TASK GOAL:
Produce an exact copy of the data below.

GIVEN MATERIAL:
▬▬▬▬▬▬▬▬▬▬
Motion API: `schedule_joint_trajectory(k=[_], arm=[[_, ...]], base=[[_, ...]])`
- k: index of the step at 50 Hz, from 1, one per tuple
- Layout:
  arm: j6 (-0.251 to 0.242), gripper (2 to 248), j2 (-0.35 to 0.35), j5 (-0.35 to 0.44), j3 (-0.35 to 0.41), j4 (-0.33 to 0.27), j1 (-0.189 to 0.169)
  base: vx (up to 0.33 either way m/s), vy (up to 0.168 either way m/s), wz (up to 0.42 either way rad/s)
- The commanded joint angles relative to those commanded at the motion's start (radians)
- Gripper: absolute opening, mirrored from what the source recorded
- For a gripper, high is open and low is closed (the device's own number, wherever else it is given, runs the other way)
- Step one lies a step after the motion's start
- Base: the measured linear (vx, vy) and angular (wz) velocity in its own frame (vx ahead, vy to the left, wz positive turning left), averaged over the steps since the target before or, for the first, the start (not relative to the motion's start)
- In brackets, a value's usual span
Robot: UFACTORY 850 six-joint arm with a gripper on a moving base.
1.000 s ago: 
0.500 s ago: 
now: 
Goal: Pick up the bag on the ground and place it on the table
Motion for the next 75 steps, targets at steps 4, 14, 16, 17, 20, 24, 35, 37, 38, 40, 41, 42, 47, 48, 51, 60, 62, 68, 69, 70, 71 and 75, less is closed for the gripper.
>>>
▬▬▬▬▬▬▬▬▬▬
TASK ANSWER:
Motion API: `schedule_joint_trajectory(k=[_], arm=[[_, ...]], base=[[_, ...]])`
- k: index of the step at 50 Hz, from 1, one per tuple
- Layout:
  arm: j6 (-0.251 to 0.242), gripper (2 to 248), j2 (-0.35 to 0.35), j5 (-0.35 to 0.44), j3 (-0.35 to 0.41), j4 (-0.33 to 0.27), j1 (-0.189 to 0.169)
  base: vx (up to 0.33 either way m/s), vy (up to 0.168 either way m/s), wz (up to 0.42 either way rad/s)
- The commanded joint angles relative to those commanded at the motion's start (radians)
- Gripper: absolute opening, mirrored from what the source recorded
- For a gripper, high is open and low is closed (the device's own number, wherever else it is given, runs the other way)
- Step one lies a step after the motion's start
- Base: the measured linear (vx, vy) and angular (wz) velocity in its own frame (vx ahead, vy to the left, wz positive turning left), averaged over the steps since the target before or, for the first, the start (not relative to the motion's start)
- In brackets, a value's usual span
Robot: UFACTORY 850 six-joint arm with a gripper on a moving base.
1.000 s ago: 
0.500 s ago: 
now: 
Goal: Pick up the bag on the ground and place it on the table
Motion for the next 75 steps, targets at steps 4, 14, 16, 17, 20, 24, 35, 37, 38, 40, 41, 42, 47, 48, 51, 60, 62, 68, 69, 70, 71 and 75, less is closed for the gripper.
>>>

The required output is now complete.